Population Structure of Sclater’s Guenon
The result in Figure 9 shows the population structure of Sclater’s guenon in the study area obtained over a ten year period. The adult population is greater than the juvenile population over the ten year period (2002~2012). In between the period, the result showed that the adult population in 2005 decreased by 6.9% from the 2002 census data and increased by 14.8% in the 2012 census data. However, over the same period, there was an increase in population of the juvenile Sclater’s guenon in 2005 by 27.27% over the 2002 census data and later decreased by 35.48% in the 2012 census data.
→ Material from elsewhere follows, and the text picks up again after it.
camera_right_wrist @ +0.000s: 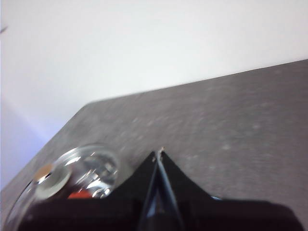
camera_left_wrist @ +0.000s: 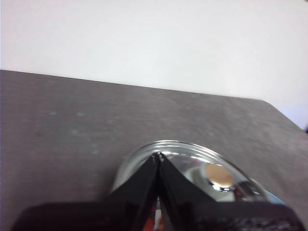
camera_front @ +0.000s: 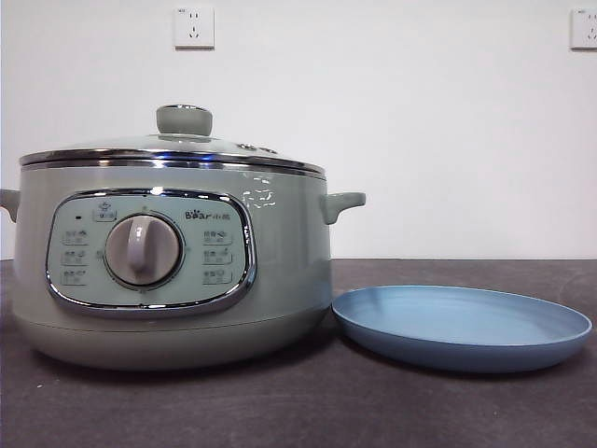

The results from the study area support the hypothesis that the female reproductive success is dependent on habitat quality and group size, implying that increased competition in larger groups is offset by the amounts of food available in the habitat. However, some other studies of primarily folivorous primates have shown that group size has no effect on their reproductive success (Stokes et al., 2003; Robbins et al., 2007; Steenbeek and van Schaik, 2001) although such results are not universal (Borries et al., 2008; Snaith and Chapman, 2008). The quality of Sclater’s guenon habitat in Ikot Uso Akpan has a great influence on the birth, death, immigration, and emigration rates of the population living there (Figure 9). Illegal logging activities (Figure 10 and Figure 11) and rubber plantation establishment (Figure 12) in the study area have impacted negatively on the population of Sclater’s guenon. Consequently, there has been a decrease in the total population of the primate species in 2012 by 3.53% of individuals/km2 from the 2005 population census data. Consequently, there has also been an increase in the number of adult population/km2 by 14.82% and a decrease in juvenile population by 35.48%. This observation implies logging in the study area influences the reproductive capacity of the monkey species resulting in an ageing population of Sclater’s guenon.

 

 

Figure 9 Population structure of Sclater’s guenon in the study area

 

 

 

Figure 10 Logging activities in the study area

 

 

 

Figure 11 Logging activities in a different section of the community forest

 

 

 

Figure 12 A rubber plantation in the study area

 
Conclusion
The impact of indiscriminate logging and agricultural conversion on the forest ecosystem – and thus the endemic primate habitat is severe. Although the area is still covered with small tracts of more or less intact rainforest species, logging has been in operation in the area for some years now. While the felling of trees was supposed to cease in the community forest, it is unfortunate that it had resumed a few years back and in some fragments, this activity continues more or less unabated, claiming ever more of the habitat which is so essential for the primate species and all other local wildlife species. While deforestation in the study area is primarily due to timber extraction and exploitation of other Non-timber forest products, the community’s forests also face additional threats: the oil palm as well as the rubber plantation is also on the increase in the study. Furthermore, increased pressure to find suitable land for crop cultivation has also resulted in the clearance of the forest edge for fertile land to cultivate their crops. The accessibility of areas which was initially difficult has improved considerably including hunting pressure in the area. Consequently, the area has lost 3.53% to 38.55 % of its Sclater’s guenon population in the past 10 years and the population is tending towards an ageing population considering the decrease in number of juvenile population in the study area. It is thus of utmost importance to take appropriate action, aiming to prevent a further decline of primate population.